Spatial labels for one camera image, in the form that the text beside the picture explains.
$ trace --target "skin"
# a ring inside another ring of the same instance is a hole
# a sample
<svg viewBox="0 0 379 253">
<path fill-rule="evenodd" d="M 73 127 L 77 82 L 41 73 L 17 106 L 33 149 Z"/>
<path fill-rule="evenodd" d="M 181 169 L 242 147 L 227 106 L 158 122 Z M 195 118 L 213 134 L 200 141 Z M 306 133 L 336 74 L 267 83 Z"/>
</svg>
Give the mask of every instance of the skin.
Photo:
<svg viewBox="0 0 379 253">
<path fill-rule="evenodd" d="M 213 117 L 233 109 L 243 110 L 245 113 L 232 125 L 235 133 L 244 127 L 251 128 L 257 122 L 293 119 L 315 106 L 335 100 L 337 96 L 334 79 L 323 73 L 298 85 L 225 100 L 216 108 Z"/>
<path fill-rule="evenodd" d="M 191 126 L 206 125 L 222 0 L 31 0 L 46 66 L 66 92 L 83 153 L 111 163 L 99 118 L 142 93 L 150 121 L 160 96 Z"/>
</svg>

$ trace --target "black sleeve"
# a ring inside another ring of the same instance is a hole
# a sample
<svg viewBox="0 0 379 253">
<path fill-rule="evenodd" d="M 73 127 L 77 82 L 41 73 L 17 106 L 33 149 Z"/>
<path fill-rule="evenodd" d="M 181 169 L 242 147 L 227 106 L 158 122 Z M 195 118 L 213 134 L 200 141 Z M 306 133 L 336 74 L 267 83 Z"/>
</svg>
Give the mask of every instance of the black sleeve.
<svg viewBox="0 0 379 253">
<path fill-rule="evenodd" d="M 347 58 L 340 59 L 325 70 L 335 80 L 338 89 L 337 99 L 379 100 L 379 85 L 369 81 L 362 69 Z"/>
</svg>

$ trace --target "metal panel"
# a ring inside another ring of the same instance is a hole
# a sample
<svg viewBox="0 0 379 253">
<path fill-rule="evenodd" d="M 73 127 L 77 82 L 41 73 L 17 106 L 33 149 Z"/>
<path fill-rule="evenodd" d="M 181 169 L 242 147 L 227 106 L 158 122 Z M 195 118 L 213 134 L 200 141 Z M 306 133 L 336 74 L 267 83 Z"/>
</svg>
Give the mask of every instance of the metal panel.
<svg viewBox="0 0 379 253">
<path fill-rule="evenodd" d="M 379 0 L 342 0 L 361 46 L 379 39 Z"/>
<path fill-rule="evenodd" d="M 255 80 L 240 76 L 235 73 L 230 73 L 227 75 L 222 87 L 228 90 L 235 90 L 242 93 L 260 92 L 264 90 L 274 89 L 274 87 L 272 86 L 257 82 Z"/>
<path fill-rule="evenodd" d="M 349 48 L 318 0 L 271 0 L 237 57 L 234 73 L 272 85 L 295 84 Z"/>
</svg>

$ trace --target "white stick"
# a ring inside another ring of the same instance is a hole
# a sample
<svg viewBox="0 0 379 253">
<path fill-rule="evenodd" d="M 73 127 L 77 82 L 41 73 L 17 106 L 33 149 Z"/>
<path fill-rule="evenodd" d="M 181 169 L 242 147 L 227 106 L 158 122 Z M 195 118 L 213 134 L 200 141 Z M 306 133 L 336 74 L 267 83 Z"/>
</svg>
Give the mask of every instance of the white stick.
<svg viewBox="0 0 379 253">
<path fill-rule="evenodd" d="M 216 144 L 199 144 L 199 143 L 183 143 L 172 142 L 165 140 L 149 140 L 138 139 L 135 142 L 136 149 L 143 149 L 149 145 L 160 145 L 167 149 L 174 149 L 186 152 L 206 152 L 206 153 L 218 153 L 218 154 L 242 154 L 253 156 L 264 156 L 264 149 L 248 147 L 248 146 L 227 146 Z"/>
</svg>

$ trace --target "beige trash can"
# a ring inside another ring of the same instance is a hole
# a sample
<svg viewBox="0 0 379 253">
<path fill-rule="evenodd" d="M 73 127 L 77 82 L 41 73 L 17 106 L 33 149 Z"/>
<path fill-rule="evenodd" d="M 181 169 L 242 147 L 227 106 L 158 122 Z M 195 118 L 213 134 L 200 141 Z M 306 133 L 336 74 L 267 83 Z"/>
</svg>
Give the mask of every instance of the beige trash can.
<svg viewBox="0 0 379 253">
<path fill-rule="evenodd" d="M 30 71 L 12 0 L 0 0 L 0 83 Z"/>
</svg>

====================

Problem statement: The full listing needs to be output again, exactly as it reads.

Task response:
Spatial labels for one camera image, in the form that the text beside the picture explains.
$ trace --target "skin"
# a ring inside another ring of the same instance is a hole
# a sample
<svg viewBox="0 0 379 253">
<path fill-rule="evenodd" d="M 73 127 L 77 82 L 41 73 L 17 106 L 33 149 Z"/>
<path fill-rule="evenodd" d="M 181 169 L 242 147 L 227 106 L 158 122 Z M 195 118 L 213 134 L 200 141 Z M 306 133 L 336 74 L 267 83 Z"/>
</svg>
Give the mask of every instance of the skin.
Photo:
<svg viewBox="0 0 379 253">
<path fill-rule="evenodd" d="M 213 117 L 233 109 L 243 110 L 245 113 L 232 125 L 235 133 L 244 127 L 251 128 L 257 122 L 293 119 L 315 106 L 335 100 L 337 96 L 334 79 L 323 73 L 298 85 L 225 100 L 216 108 Z"/>
<path fill-rule="evenodd" d="M 191 126 L 206 125 L 222 0 L 31 0 L 46 66 L 66 92 L 83 153 L 111 163 L 99 118 L 142 93 L 150 121 L 160 96 Z"/>
</svg>

$ trace --target "black sleeve"
# a ring inside another ring of the same instance is a hole
# a sample
<svg viewBox="0 0 379 253">
<path fill-rule="evenodd" d="M 73 127 L 77 82 L 41 73 L 17 106 L 33 149 Z"/>
<path fill-rule="evenodd" d="M 181 169 L 242 147 L 227 106 L 158 122 Z M 195 118 L 213 134 L 200 141 Z M 306 133 L 336 74 L 267 83 Z"/>
</svg>
Give the mask of every instance of the black sleeve.
<svg viewBox="0 0 379 253">
<path fill-rule="evenodd" d="M 347 58 L 340 59 L 325 70 L 335 80 L 338 89 L 337 99 L 379 100 L 379 85 L 369 81 L 362 69 Z"/>
</svg>

$ trace --target "metal panel"
# a ring inside another ring of the same instance is a hole
# a sample
<svg viewBox="0 0 379 253">
<path fill-rule="evenodd" d="M 73 127 L 77 82 L 41 73 L 17 106 L 33 149 Z"/>
<path fill-rule="evenodd" d="M 181 169 L 242 147 L 227 106 L 158 122 Z M 195 118 L 213 134 L 200 141 Z M 306 133 L 336 74 L 267 83 Z"/>
</svg>
Give the mask of every instance of the metal panel.
<svg viewBox="0 0 379 253">
<path fill-rule="evenodd" d="M 379 0 L 342 0 L 361 46 L 379 39 Z"/>
<path fill-rule="evenodd" d="M 255 80 L 240 76 L 235 73 L 230 73 L 227 75 L 222 87 L 228 90 L 235 90 L 242 93 L 260 92 L 264 90 L 274 89 L 274 87 L 272 86 L 257 82 Z"/>
<path fill-rule="evenodd" d="M 349 48 L 318 0 L 271 0 L 237 57 L 234 73 L 272 85 L 295 84 Z"/>
</svg>

$ trace --target "white stick"
# a ring inside another ring of the same instance is a hole
# a sample
<svg viewBox="0 0 379 253">
<path fill-rule="evenodd" d="M 73 127 L 77 82 L 41 73 L 17 106 L 33 149 Z"/>
<path fill-rule="evenodd" d="M 181 169 L 242 147 L 227 106 L 158 122 Z M 195 118 L 213 134 L 200 141 Z M 306 133 L 336 74 L 267 83 Z"/>
</svg>
Give the mask of every instance of the white stick.
<svg viewBox="0 0 379 253">
<path fill-rule="evenodd" d="M 216 144 L 199 144 L 199 143 L 183 143 L 172 142 L 165 140 L 149 140 L 138 139 L 135 142 L 136 149 L 143 149 L 149 145 L 160 145 L 167 149 L 174 149 L 186 152 L 206 152 L 206 153 L 218 153 L 218 154 L 242 154 L 253 156 L 264 156 L 264 149 L 248 147 L 248 146 L 227 146 Z"/>
</svg>

$ trace --target "beige trash can"
# a ring inside another ring of the same instance is a hole
# a sample
<svg viewBox="0 0 379 253">
<path fill-rule="evenodd" d="M 73 127 L 77 82 L 41 73 L 17 106 L 33 149 Z"/>
<path fill-rule="evenodd" d="M 181 169 L 242 147 L 227 106 L 158 122 Z M 195 118 L 213 134 L 200 141 Z M 306 133 L 336 74 L 267 83 Z"/>
</svg>
Give the mask of every instance of the beige trash can.
<svg viewBox="0 0 379 253">
<path fill-rule="evenodd" d="M 30 71 L 12 0 L 0 0 L 0 83 Z"/>
</svg>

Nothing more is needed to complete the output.